When Every Developer Has an Army
Engineering teams are moving from one AI agent per developer to many agents per developer. The coordination problem this creates is not a scaling challenge. It is a structural one, and most organisations have no plan for it.
I’ve watched three engineering organisations go through the same transition in the last year. They start with one AI coding agent per developer. A copilot. An assistant that writes boilerplate, suggests implementations, handles the tedious parts. Developers describe it as “having a very fast junior.” Productivity goes up. Morale goes up. Everyone is happy.
Then someone asks the obvious question: if one agent is good, why not five?
The three transitions
The trajectory looks like this. Phase one: agent as assistant. One agent, one developer, the developer drives. Phase two: agents as workforce. Multiple agents per developer, working in parallel on different tasks. The developer becomes a coordinator. Phase three: autonomous agent fleets. Agents that pick up work, execute, and deliver without a developer initiating each task.
Most organisations are somewhere between phase one and phase two. A few are experimenting with phase three. Each transition creates a qualitatively different problem, and the problems compound.
The jump from phase one to phase two is where I’ve seen things break. Not gradually. Abruptly.
Fifty contractors, no blueprint
Here’s the metaphor I keep coming back to. Imagine you hire 50 contractors. You give each one a room in a building and say: “build something good.” Each contractor is skilled. Each one works hard. But nobody gave them a shared floor plan. Nobody told them where the plumbing runs. Nobody is checking whether the walls line up.
You get 50 rooms that don’t connect.
This is what happens when five agents work on the same codebase without shared context. One agent refactors the authentication module while another builds a feature that depends on the old interface. A third agent introduces a caching layer that conflicts with the data consistency model a fourth agent just implemented. Each change, reviewed in isolation, looks fine. The interactions between changes are where things go wrong.
I sat with an engineering director who showed me a week’s worth of merge conflicts from agent-generated code. Not the normal kind, where two developers touched the same file. These were architectural conflicts: different agents making different assumptions about how the system should work. The agents had no awareness of each other. Why would they? Nobody designed for that.

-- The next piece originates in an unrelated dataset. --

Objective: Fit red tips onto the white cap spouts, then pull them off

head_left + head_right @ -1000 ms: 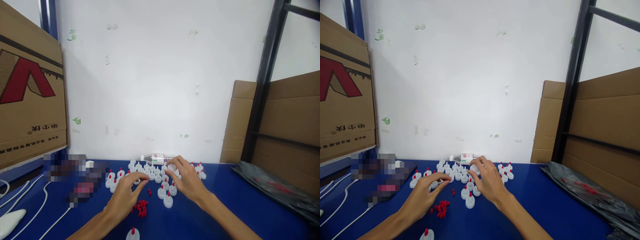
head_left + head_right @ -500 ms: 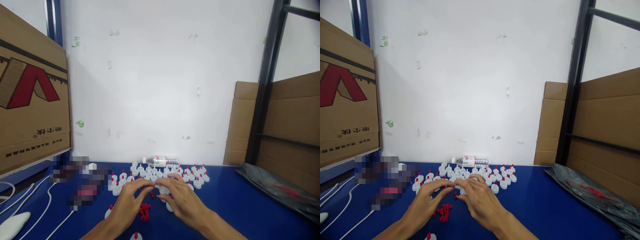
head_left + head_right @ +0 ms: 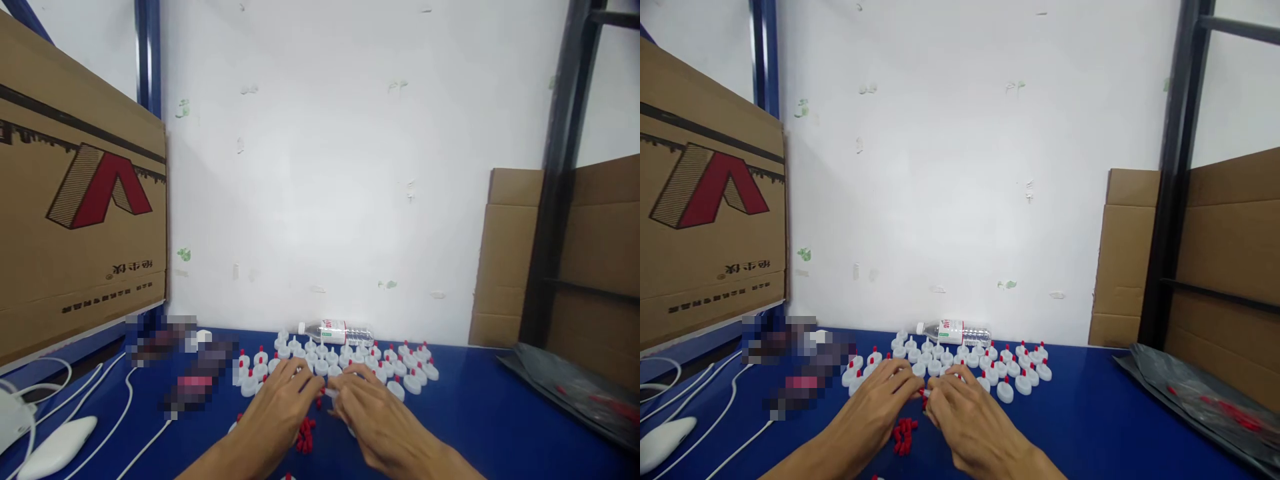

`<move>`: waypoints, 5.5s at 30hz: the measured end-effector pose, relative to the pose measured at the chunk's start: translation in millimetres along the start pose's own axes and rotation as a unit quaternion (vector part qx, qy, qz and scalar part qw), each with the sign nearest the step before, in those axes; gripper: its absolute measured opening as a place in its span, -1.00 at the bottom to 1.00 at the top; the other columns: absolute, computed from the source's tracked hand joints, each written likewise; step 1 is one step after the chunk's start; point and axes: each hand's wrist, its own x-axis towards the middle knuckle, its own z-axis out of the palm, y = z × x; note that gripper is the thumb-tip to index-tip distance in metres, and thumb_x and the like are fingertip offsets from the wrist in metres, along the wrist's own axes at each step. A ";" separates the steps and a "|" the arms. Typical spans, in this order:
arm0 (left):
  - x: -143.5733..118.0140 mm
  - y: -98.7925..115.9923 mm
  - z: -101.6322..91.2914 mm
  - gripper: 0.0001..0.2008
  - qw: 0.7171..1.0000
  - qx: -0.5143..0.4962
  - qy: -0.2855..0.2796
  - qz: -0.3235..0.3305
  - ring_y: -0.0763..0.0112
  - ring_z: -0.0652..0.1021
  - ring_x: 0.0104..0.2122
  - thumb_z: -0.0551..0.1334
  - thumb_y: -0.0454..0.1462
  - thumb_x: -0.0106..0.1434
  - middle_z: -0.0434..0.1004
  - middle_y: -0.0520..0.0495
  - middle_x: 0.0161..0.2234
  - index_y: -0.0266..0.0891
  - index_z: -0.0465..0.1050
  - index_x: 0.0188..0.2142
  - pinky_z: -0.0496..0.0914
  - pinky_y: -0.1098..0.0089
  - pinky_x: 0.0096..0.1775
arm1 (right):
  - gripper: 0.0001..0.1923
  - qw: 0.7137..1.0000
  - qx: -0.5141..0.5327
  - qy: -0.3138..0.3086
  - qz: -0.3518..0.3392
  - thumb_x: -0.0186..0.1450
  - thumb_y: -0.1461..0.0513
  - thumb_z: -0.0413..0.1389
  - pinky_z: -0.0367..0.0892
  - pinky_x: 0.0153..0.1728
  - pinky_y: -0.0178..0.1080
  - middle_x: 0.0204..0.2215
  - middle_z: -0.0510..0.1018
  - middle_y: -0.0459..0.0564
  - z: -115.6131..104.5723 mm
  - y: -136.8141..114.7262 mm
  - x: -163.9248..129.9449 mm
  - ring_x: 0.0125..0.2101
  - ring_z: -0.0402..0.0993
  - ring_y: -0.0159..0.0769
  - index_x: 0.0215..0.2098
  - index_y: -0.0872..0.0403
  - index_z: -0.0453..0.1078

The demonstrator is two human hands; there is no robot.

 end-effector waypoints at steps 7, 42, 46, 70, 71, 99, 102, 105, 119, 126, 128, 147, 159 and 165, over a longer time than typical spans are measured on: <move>2.2 14.2 -6.6 -0.61 0.996 -0.033 -0.068 -0.044 0.17 0.43 -0.20 0.07 -0.62 0.14 0.51 -0.11 -0.24 -0.22 0.41 -0.16 0.38 0.14 -0.06 | -0.71 0.997 -0.073 -0.013 -0.033 0.37 0.48 -0.13 0.44 -0.02 -0.04 -0.26 0.59 0.10 -9.9 -7.8 3.4 -0.25 0.53 -0.15 -0.27 0.00 0.28; -8.8 -29.5 21.4 -0.76 0.986 -0.134 -0.081 -0.050 0.21 0.46 -0.10 0.18 -0.44 0.45 0.58 -0.04 -0.16 -0.10 0.56 -0.09 0.27 0.24 -0.05 | -0.46 0.939 0.037 -0.166 0.301 0.58 -0.02 -0.28 0.10 0.26 0.08 0.18 0.52 0.08 -18.8 73.1 -35.8 0.20 0.38 -0.08 0.30 -0.01 0.31; -6.5 -27.8 16.9 -0.69 0.988 -0.129 -0.074 -0.052 0.18 0.45 -0.08 0.13 -0.48 0.45 0.54 -0.06 -0.12 -0.08 0.50 0.01 0.30 0.23 -0.06 | -0.37 0.922 0.049 -0.189 0.333 0.56 -0.11 -0.32 -0.01 0.33 0.18 0.31 0.38 0.06 -4.3 78.8 -38.8 0.35 0.18 0.00 0.36 -0.04 0.26; 1.5 -18.5 5.6 -0.75 0.975 -0.166 0.138 0.046 0.31 0.61 -0.17 0.03 -0.31 0.57 0.58 -0.12 -0.12 -0.12 0.40 0.12 0.51 0.39 -0.17 | -0.34 0.988 0.067 -0.033 0.132 0.36 0.44 0.16 0.52 -0.01 -0.09 0.06 0.52 0.04 -0.9 15.6 -2.5 0.01 0.52 -0.14 0.32 -0.09 0.11; 1.7 -17.9 4.8 -0.75 0.974 -0.165 0.144 0.053 0.32 0.61 -0.18 0.03 -0.31 0.57 0.59 -0.12 -0.13 -0.13 0.41 0.11 0.52 0.39 -0.18 | -0.33 0.989 0.069 -0.024 0.127 0.36 0.44 0.16 0.52 -0.01 -0.09 0.05 0.53 0.04 -0.8 15.7 -2.8 0.01 0.53 -0.15 0.32 -0.09 0.11; 7.1 -16.4 -12.2 -0.74 0.964 -0.212 0.144 0.065 0.39 0.66 -0.31 0.06 -0.25 0.57 0.66 -0.08 -0.27 -0.19 0.54 -0.10 0.51 0.48 -0.24 | -0.36 0.999 0.003 0.026 0.022 0.36 0.53 -0.09 0.45 0.12 -0.13 0.12 0.53 0.15 8.9 9.3 -10.0 0.12 0.48 -0.23 0.35 0.04 0.11; 5.3 -15.8 -11.8 -0.80 0.958 -0.236 0.148 0.068 0.40 0.67 -0.30 0.11 -0.27 0.55 0.67 -0.06 -0.26 -0.17 0.53 -0.09 0.51 0.51 -0.24 | -0.36 0.999 -0.010 0.034 0.006 0.34 0.54 -0.13 0.47 0.09 -0.12 0.10 0.55 0.15 2.7 8.2 -6.8 0.10 0.51 -0.21 0.33 0.05 0.14; 4.8 -14.5 -11.1 -0.81 0.953 -0.257 0.151 0.050 0.41 0.67 -0.29 0.13 -0.26 0.54 0.68 -0.02 -0.26 -0.15 0.53 -0.13 0.51 0.51 -0.23 | -0.39 0.999 -0.007 0.037 -0.004 0.36 0.52 -0.10 0.47 0.09 -0.12 0.09 0.56 0.14 -0.4 8.1 -5.4 0.10 0.50 -0.20 0.33 0.06 0.13; 1.1 -1.7 -4.0 -0.62 0.981 -0.178 0.065 -0.038 0.35 0.49 -0.38 -0.12 -0.25 0.59 0.48 0.02 -0.39 -0.15 0.34 -0.33 0.42 0.40 -0.28 | -0.58 0.993 0.050 0.098 0.031 0.47 0.43 -0.05 0.51 0.00 -0.20 -0.02 0.62 0.10 -4.9 -3.7 2.1 0.02 0.56 -0.24 0.25 0.07 0.22; -15.4 -2.7 21.8 -0.64 0.971 -0.164 0.168 -0.057 0.24 0.58 -0.21 -0.09 -0.12 0.57 0.61 -0.04 -0.25 -0.05 0.47 -0.09 0.53 0.36 -0.18 | -0.59 0.994 -0.029 0.105 -0.014 0.43 0.44 -0.06 0.52 -0.04 -0.23 -0.04 0.64 0.16 -6.8 -10.2 2.2 -0.01 0.60 -0.20 0.21 0.16 0.31; -16.0 -0.8 24.3 -0.65 0.967 -0.160 0.186 -0.075 0.21 0.59 -0.16 -0.07 -0.09 0.56 0.62 -0.04 -0.23 -0.03 0.48 -0.05 0.54 0.34 -0.12 | -0.58 0.992 -0.045 0.115 -0.021 0.43 0.43 -0.03 0.51 -0.03 -0.22 -0.03 0.64 0.17 -6.4 -11.3 2.9 0.00 0.59 -0.18 0.24 0.20 0.28; -4.9 -7.3 6.8 -0.65 0.981 -0.180 0.041 -0.055 0.22 0.52 0.02 -0.06 -0.23 0.58 0.62 0.00 -0.14 -0.07 0.51 -0.09 0.44 0.26 0.02 | -0.64 0.966 -0.023 0.041 0.253 0.54 0.28 -0.16 0.56 -0.21 -0.15 -0.03 0.50 0.10 0.4 66.2 -26.3 -0.20 0.59 -0.20 0.18 -0.02 0.35; -7.5 -5.0 11.8 -0.58 0.978 -0.188 -0.001 -0.089 0.23 0.54 -0.03 -0.07 -0.16 0.59 0.58 -0.05 -0.24 -0.13 0.53 -0.23 0.45 0.30 -0.03 | -0.53 0.967 -0.013 -0.079 0.244 0.59 0.14 -0.22 0.33 0.17 0.13 0.08 0.61 0.11 13.0 84.3 -47.8 0.13 0.49 -0.04 0.14 0.06 0.48; -3.7 -3.3 10.2 -0.50 0.970 -0.204 -0.036 -0.127 0.25 0.52 -0.14 -0.10 -0.11 0.59 0.49 -0.07 -0.26 -0.16 0.53 -0.28 0.42 0.29 -0.07 | -0.47 0.955 0.019 -0.139 0.260 0.59 0.04 -0.27 0.20 0.26 0.10 0.18 0.54 0.07 11.7 83.1 -48.7 0.20 0.41 -0.08 0.25 0.01 0.40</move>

The coordination problem is structural
There’s a temptation to treat this as a tooling problem. Better merge conflict resolution. Smarter context windows. Agent-to-agent communication protocols. These help at the margins, but they miss the real issue.
The coordination problem is structural. When humans work together on a codebase, they coordinate through a web of mechanisms that nobody thinks about because they evolved organically: hallway conversations, team standups, shared mental models of the architecture, institutional memory about why things are the way they are. A senior developer who has been on the team for three years carries context that isn’t written down anywhere. That context shapes every decision they make.
Agents have none of this. Each agent starts from the code as it exists at the moment it reads it. It has no memory of last week’s architectural discussion. It doesn’t know that the team tried a different caching approach six months ago and abandoned it. It can’t sense that another agent is working on something related.
Multiply this by five agents per developer, across a team of twenty developers. That’s a hundred agents operating on the same codebase with no shared understanding of where it’s going.
What breaks first
In the three organisations I’ve observed, the failure mode is consistent. First, subtle inconsistencies accumulate. Different naming conventions in different modules. Slightly different error handling patterns. Two implementations of roughly the same utility. These feel minor. They aren’t. They’re early signals that the codebase is losing coherence.
Then come the conflicting architectural decisions. One agent moves toward event-driven patterns while another builds synchronous request-response flows in the same system. Both are reasonable choices. They’re incompatible with each other.
Finally, velocity actually drops. The team spends more time untangling conflicts, debugging integration issues, and reworking agent output than they saved by using multiple agents. The agents are fast individually. Collectively, they create drag.
The missing layer
What these organisations are missing is a layer that doesn’t exist yet in most engineering stacks: a coordination layer that sits above individual agents and below human decision-making. Something that holds the architectural intent, the design constraints, the decisions already made. Something each agent can check before it starts and validate against when it finishes.
Without this layer, scaling agents is like scaling contractors without blueprints. You can do it. You’ll regret it.
The organisations that get this right will move at a speed that’s hard to comprehend today. Twenty developers with a hundred coordinated agents, all pulling in the same direction, all working against a shared specification that updates as the system evolves. That’s the promise.
The ones that get it wrong will move fast in five different directions and spend their time cleaning up the mess. I’ve seen the early version of this. It’s already happening.